In the records below, find the line holding "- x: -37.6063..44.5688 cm" and the line holding "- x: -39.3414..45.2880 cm". Set down both, with every line between them, exactly.

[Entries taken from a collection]
::::::::

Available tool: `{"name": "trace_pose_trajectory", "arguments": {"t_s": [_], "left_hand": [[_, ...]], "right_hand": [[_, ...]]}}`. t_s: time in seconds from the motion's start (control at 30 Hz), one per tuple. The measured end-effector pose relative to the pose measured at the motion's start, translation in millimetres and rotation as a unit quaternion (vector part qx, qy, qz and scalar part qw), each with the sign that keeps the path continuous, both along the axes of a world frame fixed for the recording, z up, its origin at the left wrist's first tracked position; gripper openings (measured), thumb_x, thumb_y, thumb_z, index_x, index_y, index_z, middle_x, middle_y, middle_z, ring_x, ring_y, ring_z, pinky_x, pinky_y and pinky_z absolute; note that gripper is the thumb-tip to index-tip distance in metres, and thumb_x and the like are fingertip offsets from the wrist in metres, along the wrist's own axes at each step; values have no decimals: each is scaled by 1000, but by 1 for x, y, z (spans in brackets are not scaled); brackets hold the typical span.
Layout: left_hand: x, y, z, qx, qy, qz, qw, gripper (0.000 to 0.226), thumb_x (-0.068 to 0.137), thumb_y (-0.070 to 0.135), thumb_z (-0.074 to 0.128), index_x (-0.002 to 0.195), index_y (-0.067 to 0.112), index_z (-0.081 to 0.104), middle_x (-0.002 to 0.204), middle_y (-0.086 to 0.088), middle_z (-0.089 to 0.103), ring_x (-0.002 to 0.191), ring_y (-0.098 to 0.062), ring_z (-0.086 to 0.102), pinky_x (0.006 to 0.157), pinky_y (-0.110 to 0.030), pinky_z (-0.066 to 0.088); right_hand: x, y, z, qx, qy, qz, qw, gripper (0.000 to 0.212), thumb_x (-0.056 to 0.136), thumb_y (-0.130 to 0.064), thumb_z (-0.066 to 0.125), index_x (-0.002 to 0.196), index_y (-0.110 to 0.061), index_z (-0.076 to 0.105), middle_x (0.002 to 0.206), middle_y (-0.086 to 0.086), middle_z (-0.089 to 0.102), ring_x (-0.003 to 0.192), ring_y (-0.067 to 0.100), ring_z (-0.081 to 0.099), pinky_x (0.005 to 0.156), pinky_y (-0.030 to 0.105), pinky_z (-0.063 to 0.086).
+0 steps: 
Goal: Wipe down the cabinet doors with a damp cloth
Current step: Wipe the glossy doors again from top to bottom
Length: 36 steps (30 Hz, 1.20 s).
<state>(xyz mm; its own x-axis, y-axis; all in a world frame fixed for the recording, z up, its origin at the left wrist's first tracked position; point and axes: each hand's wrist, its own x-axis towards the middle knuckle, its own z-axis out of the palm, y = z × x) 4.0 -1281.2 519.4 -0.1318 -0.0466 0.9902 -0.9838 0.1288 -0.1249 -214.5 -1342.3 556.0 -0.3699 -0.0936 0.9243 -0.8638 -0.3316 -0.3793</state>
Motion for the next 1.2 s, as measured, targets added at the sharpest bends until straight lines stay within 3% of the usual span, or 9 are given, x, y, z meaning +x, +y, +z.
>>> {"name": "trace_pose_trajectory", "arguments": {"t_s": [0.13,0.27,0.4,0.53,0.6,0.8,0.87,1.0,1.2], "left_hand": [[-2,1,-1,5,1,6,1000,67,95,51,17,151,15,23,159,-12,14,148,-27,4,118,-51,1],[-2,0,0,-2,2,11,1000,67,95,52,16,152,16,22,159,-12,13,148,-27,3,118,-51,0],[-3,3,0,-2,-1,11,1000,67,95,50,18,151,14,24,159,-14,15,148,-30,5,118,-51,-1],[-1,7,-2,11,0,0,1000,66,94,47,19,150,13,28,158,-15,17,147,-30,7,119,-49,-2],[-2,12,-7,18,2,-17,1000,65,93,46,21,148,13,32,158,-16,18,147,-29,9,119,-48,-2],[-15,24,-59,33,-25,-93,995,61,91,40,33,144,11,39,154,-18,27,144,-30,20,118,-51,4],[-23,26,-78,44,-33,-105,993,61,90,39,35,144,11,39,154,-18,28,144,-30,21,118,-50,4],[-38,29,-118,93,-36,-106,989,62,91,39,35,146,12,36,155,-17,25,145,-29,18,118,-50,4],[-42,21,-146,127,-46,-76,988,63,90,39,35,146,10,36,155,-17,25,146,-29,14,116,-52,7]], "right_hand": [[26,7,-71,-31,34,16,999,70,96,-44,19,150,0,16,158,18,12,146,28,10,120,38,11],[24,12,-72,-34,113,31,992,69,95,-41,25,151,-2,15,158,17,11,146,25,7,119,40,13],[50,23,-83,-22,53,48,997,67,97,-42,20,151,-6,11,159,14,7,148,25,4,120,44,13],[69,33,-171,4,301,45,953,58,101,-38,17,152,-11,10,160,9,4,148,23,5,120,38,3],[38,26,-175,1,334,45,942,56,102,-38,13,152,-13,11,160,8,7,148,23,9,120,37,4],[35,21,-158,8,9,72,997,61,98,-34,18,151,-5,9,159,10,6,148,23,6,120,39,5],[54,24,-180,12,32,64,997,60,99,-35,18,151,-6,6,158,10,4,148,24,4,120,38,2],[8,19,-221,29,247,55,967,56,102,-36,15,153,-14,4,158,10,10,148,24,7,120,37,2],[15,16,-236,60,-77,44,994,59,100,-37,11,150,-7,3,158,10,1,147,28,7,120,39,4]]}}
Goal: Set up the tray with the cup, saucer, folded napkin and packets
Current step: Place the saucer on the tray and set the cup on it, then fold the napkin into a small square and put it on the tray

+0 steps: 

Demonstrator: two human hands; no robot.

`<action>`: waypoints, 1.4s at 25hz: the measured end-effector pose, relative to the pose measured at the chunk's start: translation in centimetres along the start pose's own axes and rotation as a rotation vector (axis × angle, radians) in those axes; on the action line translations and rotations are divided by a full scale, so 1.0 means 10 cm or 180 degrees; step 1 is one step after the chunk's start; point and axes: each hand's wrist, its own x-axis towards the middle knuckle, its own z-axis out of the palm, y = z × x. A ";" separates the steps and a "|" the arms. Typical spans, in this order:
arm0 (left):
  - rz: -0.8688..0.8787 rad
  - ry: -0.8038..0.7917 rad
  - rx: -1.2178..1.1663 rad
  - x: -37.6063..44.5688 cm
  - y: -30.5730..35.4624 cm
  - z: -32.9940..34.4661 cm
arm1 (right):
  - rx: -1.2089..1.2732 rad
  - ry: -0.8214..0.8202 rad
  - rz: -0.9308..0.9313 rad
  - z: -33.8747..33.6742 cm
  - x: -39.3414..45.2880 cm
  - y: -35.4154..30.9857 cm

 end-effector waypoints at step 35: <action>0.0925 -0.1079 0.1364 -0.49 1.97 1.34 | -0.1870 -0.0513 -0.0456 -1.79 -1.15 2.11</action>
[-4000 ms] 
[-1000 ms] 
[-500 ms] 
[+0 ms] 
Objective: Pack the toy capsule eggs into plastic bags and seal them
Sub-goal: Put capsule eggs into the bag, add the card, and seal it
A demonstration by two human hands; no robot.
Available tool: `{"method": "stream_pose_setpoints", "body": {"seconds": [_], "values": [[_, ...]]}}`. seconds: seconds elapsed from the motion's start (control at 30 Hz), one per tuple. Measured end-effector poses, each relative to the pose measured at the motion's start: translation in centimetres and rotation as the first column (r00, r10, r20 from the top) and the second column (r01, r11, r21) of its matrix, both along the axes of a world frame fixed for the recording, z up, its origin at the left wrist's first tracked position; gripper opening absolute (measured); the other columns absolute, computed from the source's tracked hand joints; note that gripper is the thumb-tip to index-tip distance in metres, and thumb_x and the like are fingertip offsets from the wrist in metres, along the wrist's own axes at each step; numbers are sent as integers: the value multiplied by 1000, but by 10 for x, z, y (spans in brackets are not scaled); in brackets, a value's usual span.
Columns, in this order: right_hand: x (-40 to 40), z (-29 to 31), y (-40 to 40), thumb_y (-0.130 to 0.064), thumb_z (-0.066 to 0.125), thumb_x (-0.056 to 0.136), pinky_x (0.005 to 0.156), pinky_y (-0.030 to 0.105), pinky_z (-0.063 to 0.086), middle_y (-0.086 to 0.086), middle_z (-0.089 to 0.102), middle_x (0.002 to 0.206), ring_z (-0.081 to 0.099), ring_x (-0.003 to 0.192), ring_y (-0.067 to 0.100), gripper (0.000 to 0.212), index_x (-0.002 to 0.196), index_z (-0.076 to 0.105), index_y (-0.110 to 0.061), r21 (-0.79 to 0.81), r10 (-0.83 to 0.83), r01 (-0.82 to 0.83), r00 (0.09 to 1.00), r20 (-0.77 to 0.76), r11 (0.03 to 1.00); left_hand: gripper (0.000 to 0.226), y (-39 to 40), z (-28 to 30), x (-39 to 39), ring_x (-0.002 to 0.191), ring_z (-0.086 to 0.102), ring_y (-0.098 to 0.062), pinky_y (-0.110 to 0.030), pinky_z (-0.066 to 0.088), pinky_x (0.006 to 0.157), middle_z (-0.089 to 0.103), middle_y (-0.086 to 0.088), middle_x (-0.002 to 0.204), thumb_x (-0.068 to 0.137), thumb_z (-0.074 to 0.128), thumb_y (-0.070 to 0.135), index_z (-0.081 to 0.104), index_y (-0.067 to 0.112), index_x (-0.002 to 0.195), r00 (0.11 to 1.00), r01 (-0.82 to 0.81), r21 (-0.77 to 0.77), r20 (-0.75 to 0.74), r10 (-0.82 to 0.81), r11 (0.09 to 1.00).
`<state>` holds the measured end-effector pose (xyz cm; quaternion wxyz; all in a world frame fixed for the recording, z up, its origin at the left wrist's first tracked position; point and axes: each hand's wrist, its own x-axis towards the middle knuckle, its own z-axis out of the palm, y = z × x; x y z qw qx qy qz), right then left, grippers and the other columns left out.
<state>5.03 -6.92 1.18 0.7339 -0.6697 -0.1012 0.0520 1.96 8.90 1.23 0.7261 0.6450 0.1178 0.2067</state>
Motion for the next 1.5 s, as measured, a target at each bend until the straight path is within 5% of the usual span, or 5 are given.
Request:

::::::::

> **SOLUTION TO THIS EXERCISE**:
  - x: -37.6063..44.5688 cm
  - y: -30.5730..35.4624 cm
  - z: -32.9940..34.4661 cm
arm1 (right):
  - rx: -1.2089..1.2732 rad
  - ry: -0.8214..0.8202 rad
  - rz: -0.9308..0.9313 rad
  - z: -33.8747..33.6742 cm
  - x: -39.3414..45.2880 cm

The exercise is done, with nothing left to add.